What you need to do -> All the lines below should be set down exactly, with no picture carried into the copy.

BEGIN Data

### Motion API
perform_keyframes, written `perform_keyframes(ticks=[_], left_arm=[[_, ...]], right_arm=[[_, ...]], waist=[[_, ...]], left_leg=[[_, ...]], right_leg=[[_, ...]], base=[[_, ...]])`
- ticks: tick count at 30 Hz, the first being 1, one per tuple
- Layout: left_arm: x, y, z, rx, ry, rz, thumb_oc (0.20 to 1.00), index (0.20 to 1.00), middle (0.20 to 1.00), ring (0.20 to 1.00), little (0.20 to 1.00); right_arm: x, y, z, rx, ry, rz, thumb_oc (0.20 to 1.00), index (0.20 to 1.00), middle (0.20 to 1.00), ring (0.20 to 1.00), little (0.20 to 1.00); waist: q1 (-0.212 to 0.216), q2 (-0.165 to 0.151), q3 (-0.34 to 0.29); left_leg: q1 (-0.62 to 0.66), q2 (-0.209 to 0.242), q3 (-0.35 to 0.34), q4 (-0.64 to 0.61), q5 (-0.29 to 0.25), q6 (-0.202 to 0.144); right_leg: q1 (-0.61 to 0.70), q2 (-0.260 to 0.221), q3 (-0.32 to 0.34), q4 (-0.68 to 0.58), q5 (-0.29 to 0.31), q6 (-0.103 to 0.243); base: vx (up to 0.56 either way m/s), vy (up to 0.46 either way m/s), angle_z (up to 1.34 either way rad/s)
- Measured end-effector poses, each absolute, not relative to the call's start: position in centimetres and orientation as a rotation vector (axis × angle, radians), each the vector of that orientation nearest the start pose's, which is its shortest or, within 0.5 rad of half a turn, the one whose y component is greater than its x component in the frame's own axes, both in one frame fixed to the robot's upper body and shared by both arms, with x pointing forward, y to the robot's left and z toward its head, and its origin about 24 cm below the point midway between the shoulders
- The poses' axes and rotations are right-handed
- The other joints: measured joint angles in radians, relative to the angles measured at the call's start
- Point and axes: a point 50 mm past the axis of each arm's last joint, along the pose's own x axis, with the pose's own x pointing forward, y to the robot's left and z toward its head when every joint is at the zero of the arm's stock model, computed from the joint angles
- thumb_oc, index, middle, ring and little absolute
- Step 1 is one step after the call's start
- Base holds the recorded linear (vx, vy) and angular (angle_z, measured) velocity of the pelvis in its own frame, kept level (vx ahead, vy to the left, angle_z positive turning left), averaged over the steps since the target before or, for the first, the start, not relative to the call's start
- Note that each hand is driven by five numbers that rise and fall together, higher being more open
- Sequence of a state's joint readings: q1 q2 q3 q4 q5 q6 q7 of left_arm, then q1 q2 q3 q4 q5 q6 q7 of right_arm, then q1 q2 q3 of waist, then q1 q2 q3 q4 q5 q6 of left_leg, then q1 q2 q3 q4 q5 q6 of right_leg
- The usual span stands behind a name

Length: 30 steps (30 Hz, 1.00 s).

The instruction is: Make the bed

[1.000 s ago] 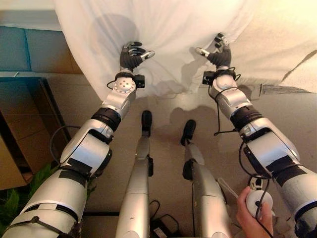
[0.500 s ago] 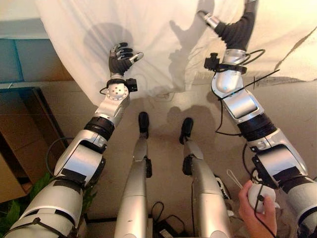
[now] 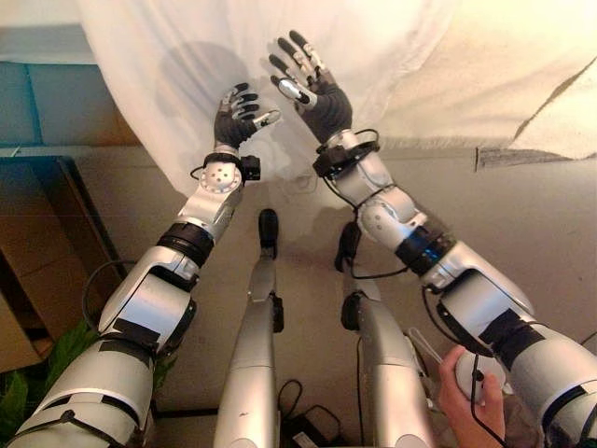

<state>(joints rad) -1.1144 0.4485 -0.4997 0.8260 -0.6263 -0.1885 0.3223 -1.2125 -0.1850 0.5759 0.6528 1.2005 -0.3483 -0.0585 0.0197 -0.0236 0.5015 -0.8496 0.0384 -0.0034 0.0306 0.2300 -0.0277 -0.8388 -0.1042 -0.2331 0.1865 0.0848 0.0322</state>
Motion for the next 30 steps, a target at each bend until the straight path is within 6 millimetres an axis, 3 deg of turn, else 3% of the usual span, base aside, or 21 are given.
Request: perform_keyframes(ticks=[1,4,7,9,15,19,26,29,30], left_arm=[[41.1,15.2,22.9,0.077,-0.346,0.073,1.000,1.000,1.000,1.000,1.000],[41.5,14.4,23.3,0.078,-0.328,0.060,1.000,1.000,1.000,1.000,1.000],[41.7,13.6,24.6,0.057,-0.347,0.042,1.000,1.000,1.000,1.000,1.000],[41.7,13.5,25.1,0.048,-0.356,0.041,1.000,1.000,1.000,1.000,1.000],[41.7,13.4,24.6,0.043,-0.345,0.054,1.000,1.000,1.000,1.000,1.000],[41.5,12.0,24.4,0.025,-0.347,0.034,1.000,1.000,1.000,1.000,1.000],[41.3,11.3,21.4,-0.065,-0.266,0.088,1.000,1.000,1.000,1.000,1.000],[41.1,12.2,19.6,-0.083,-0.218,0.124,1.000,1.000,1.000,1.000,1.000],[41.0,13.0,18.1,-0.085,-0.173,0.151,1.000,1.000,1.000,1.000,1.000]], right_arm=[[38.5,-2.8,27.2,0.606,-0.423,0.489,1.000,1.000,1.000,1.000,1.000],[41.4,-7.1,26.6,0.577,-0.354,0.174,1.000,1.000,1.000,1.000,1.000],[42.4,-10.0,26.3,0.455,-0.294,0.014,1.000,1.000,1.000,1.000,1.000],[42.6,-10.6,26.3,0.349,-0.268,-0.021,1.000,1.000,1.000,1.000,1.000],[42.6,-10.1,24.4,0.301,-0.198,-0.058,1.000,1.000,1.000,1.000,1.000],[42.6,-10.9,23.4,0.293,-0.179,-0.117,1.000,1.000,1.000,1.000,1.000],[42.4,-11.7,21.0,0.315,-0.130,-0.179,1.000,1.000,1.000,1.000,1.000],[42.2,-12.6,19.3,0.345,-0.088,-0.227,1.000,1.000,1.000,1.000,1.000],[42.1,-13.3,18.1,0.359,-0.061,-0.255,1.000,1.000,1.000,1.000,1.000]], waist=[[0.003,0.000,0.000],[0.020,0.000,0.000],[0.026,0.001,0.000],[0.030,0.001,0.000],[0.032,0.003,0.000],[0.053,0.010,-0.002],[0.051,0.010,-0.002],[0.050,0.011,-0.002],[0.048,0.011,-0.002]], left_leg=[[-0.002,-0.001,-0.003,0.000,0.002,-0.002],[-0.017,-0.005,-0.013,0.000,0.004,-0.006],[-0.045,-0.009,-0.031,-0.001,0.012,-0.003],[-0.060,-0.009,-0.034,-0.007,0.015,-0.003],[-0.074,-0.009,-0.050,-0.016,0.016,-0.003],[-0.078,-0.011,-0.054,-0.046,0.028,-0.020],[-0.078,-0.014,-0.054,-0.052,0.028,-0.019],[-0.072,-0.014,-0.050,-0.052,0.029,-0.019],[-0.068,-0.014,-0.047,-0.051,0.029,-0.019]], right_leg=[[0.000,-0.001,-0.002,0.000,0.000,0.000],[-0.005,-0.002,-0.007,-0.010,-0.003,0.005],[-0.023,-0.004,-0.023,-0.013,-0.002,0.004],[-0.038,-0.003,-0.025,-0.015,-0.001,0.002],[-0.048,0.000,-0.029,-0.018,-0.013,0.003],[-0.064,-0.003,-0.031,-0.017,-0.019,0.006],[-0.064,-0.007,-0.035,-0.016,-0.021,0.009],[-0.063,-0.008,-0.033,-0.012,-0.021,0.009],[-0.062,-0.009,-0.031,-0.009,-0.021,0.009]], base=[[0.01,-0.072,0.07],[0.01,-0.048,0.08],[0.02,-0.053,0.10],[0.03,-0.050,0.03],[0.02,-0.019,0.05],[0.01,0.004,0.02],[-0.01,0.005,0.02],[-0.03,0.019,-0.02],[-0.05,0.036,-0.04]])
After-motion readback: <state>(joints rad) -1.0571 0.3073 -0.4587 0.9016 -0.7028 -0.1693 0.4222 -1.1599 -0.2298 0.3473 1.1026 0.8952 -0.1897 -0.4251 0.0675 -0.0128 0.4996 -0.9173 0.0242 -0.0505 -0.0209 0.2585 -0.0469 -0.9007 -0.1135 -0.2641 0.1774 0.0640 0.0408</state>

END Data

Reply to the task ->
### Motion API
perform_keyframes, written `perform_keyframes(ticks=[_], left_arm=[[_, ...]], right_arm=[[_, ...]], waist=[[_, ...]], left_leg=[[_, ...]], right_leg=[[_, ...]], base=[[_, ...]])`
- ticks: tick count at 30 Hz, the first being 1, one per tuple
- Layout: left_arm: x, y, z, rx, ry, rz, thumb_oc (0.20 to 1.00), index (0.20 to 1.00), middle (0.20 to 1.00), ring (0.20 to 1.00), little (0.20 to 1.00); right_arm: x, y, z, rx, ry, rz, thumb_oc (0.20 to 1.00), index (0.20 to 1.00), middle (0.20 to 1.00), ring (0.20 to 1.00), little (0.20 to 1.00); waist: q1 (-0.212 to 0.216), q2 (-0.165 to 0.151), q3 (-0.34 to 0.29); left_leg: q1 (-0.62 to 0.66), q2 (-0.209 to 0.242), q3 (-0.35 to 0.34), q4 (-0.64 to 0.61), q5 (-0.29 to 0.25), q6 (-0.202 to 0.144); right_leg: q1 (-0.61 to 0.70), q2 (-0.260 to 0.221), q3 (-0.32 to 0.34), q4 (-0.68 to 0.58), q5 (-0.29 to 0.31), q6 (-0.103 to 0.243); base: vx (up to 0.56 either way m/s), vy (up to 0.46 either way m/s), angle_z (up to 1.34 either way rad/s)
- Measured end-effector poses, each absolute, not relative to the call's start: position in centimetres and orientation as a rotation vector (axis × angle, radians), each the vector of that orientation nearest the start pose's, which is its shortest or, within 0.5 rad of half a turn, the one whose y component is greater than its x component in the frame's own axes, both in one frame fixed to the robot's upper body and shared by both arms, with x pointing forward, y to the robot's left and z toward its head, and its origin about 24 cm below the point midway between the shoulders
- The poses' axes and rotations are right-handed
- The other joints: measured joint angles in radians, relative to the angles measured at the call's start
- Point and axes: a point 50 mm past the axis of each arm's last joint, along the pose's own x axis, with the pose's own x pointing forward, y to the robot's left and z toward its head when every joint is at the zero of the arm's stock model, computed from the joint angles
- thumb_oc, index, middle, ring and little absolute
- Step 1 is one step after the call's start
- Base holds the recorded linear (vx, vy) and angular (angle_z, measured) velocity of the pelvis in its own frame, kept level (vx ahead, vy to the left, angle_z positive turning left), averaged over the steps since the target before or, for the first, the start, not relative to the call's start
- Note that each hand is driven by five numbers that rise and fall together, higher being more open
- Sequence of a state's joint readings: q1 q2 q3 q4 q5 q6 q7 of left_arm, then q1 q2 q3 q4 q5 q6 q7 of right_arm, then q1 q2 q3 of waist, then q1 q2 q3 q4 q5 q6 of left_leg, then q1 q2 q3 q4 q5 q6 of right_leg
- The usual span stands behind a name

Length: 30 steps (30 Hz, 1.00 s).

The instruction is: Make the bed

[1.000 s ago] 
[0.500 s ago] 
[now] 

<state>(joints rad) -1.1144 0.4485 -0.4997 0.8260 -0.6263 -0.1885 0.3223 -1.2125 -0.1850 0.5759 0.6528 1.2005 -0.3483 -0.0585 0.0197 -0.0236 0.5015 -0.8496 0.0384 -0.0034 0.0306 0.2300 -0.0277 -0.8388 -0.1042 -0.2331 0.1865 0.0848 0.0322</state>
Motion for the next 30 steps, a target at each bend until the straight path is within 6 millimetres an axis, 3 deg of turn, else 3% of the usual span, base aside, or 21 are given.
Request: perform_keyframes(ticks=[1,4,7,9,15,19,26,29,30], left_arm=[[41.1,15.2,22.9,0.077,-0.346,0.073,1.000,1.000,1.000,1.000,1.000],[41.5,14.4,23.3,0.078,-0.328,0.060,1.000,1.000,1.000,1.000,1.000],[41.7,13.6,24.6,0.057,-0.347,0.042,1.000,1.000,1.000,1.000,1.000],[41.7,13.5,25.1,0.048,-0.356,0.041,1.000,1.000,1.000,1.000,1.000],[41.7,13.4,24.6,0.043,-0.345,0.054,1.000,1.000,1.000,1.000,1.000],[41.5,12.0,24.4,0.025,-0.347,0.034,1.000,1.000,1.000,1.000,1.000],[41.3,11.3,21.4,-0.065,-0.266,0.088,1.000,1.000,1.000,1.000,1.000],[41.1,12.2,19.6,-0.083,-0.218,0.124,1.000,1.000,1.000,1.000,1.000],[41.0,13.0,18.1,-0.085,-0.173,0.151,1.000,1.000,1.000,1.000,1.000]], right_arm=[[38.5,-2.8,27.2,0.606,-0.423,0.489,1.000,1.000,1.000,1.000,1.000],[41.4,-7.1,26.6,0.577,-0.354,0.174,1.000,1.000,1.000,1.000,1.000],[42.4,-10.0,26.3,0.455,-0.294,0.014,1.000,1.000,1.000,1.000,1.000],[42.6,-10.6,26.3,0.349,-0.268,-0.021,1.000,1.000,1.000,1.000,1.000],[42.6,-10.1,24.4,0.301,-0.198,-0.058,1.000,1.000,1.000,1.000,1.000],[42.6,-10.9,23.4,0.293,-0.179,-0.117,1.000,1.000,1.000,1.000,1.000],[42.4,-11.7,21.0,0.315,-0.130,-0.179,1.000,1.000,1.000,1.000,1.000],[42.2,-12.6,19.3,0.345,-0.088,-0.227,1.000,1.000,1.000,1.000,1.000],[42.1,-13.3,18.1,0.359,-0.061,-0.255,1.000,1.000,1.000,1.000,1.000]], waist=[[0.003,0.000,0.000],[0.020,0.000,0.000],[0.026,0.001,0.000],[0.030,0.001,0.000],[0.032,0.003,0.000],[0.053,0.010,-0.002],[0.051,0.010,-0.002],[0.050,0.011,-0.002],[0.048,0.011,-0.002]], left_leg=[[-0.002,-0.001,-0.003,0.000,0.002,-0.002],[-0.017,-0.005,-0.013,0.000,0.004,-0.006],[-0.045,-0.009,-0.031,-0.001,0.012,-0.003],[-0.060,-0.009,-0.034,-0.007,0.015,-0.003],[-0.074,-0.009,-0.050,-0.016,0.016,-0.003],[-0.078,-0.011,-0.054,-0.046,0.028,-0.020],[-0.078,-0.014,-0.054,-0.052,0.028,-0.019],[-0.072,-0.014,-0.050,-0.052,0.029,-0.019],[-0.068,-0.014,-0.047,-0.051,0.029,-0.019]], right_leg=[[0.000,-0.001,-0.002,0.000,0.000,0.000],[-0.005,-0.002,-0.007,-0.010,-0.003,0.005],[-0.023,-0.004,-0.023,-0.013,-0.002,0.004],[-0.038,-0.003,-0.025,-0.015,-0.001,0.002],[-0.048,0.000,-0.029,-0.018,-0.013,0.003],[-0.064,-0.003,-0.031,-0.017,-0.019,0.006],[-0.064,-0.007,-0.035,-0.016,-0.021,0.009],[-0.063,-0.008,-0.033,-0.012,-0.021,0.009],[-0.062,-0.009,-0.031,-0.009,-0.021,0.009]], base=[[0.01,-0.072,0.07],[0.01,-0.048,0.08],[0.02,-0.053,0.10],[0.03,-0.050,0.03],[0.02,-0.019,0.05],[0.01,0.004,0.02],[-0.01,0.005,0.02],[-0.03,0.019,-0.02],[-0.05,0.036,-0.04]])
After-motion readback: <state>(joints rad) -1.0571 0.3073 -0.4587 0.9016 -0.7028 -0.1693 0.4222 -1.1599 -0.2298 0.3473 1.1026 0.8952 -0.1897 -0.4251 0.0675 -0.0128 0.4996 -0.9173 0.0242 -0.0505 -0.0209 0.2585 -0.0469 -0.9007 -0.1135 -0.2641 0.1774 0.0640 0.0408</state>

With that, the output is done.